## Your assignment
Transcribe exactly the lines that begin the material and continue through the line containing "(159, 95): -186, 122, 27". Leave out whatever follows.

+ + + + + + +

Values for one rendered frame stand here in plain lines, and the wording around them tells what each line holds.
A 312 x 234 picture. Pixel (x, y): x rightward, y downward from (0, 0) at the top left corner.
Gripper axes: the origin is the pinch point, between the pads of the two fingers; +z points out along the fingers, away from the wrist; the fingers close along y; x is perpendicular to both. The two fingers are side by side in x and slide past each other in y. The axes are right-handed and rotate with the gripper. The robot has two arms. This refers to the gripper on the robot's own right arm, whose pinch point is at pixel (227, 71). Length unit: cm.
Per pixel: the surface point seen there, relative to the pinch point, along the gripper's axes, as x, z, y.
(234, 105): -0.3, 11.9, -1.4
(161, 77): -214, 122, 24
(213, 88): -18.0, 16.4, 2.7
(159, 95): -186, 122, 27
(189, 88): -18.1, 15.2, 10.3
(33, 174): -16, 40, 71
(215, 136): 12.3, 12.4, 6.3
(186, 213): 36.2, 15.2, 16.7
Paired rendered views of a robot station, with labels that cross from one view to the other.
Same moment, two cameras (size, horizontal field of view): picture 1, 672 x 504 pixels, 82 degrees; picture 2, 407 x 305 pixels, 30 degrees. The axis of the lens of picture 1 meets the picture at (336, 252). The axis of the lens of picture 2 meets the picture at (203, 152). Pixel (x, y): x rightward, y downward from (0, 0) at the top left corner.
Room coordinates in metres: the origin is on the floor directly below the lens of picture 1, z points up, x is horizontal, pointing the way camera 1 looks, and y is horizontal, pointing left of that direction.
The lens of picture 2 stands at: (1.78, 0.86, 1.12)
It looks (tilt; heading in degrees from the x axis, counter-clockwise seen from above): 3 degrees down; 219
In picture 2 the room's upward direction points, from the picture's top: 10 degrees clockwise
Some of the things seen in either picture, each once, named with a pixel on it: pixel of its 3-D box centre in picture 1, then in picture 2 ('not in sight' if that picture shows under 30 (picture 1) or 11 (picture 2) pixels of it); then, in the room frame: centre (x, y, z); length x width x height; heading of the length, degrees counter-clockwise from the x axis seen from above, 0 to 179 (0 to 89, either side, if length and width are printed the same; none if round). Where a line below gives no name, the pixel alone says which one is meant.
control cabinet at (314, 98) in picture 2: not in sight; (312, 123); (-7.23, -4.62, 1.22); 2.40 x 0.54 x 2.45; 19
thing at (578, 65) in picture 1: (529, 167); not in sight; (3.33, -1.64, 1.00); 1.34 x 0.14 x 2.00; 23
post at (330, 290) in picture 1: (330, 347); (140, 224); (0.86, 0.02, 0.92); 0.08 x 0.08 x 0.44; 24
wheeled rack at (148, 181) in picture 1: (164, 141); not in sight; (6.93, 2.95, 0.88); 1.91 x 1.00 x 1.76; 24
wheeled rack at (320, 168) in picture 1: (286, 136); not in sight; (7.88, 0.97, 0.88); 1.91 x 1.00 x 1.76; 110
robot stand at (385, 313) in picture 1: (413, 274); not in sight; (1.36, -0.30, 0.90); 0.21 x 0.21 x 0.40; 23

+ + + + + + +

## Solution to this task
Values for one rendered frame stand here in plain lines, and the wording around them tells what each line holds.
A 312 x 234 picture. Pixel (x, y): x rightward, y downward from (0, 0) at the top left corner.
Gripper axes: the origin is the pinch point, between the pads of the two fingers; +z points out along the fingers, away from the wrist; the fingers close along y; x is perpendicular to both. The two fingers are side by side in x and slide past each other in y. The axes are right-handed and rotate with the gripper. The robot has two arms. This refers to the gripper on the robot's own right arm, whose pinch point is at pixel (227, 71). Length unit: cm.
Per pixel: the surface point seen there, relative to the pinch point, along the gripper's axes, as x, z, y.
(234, 105): -0.3, 11.9, -1.4
(161, 77): -214, 122, 24
(213, 88): -18.0, 16.4, 2.7
(159, 95): -186, 122, 27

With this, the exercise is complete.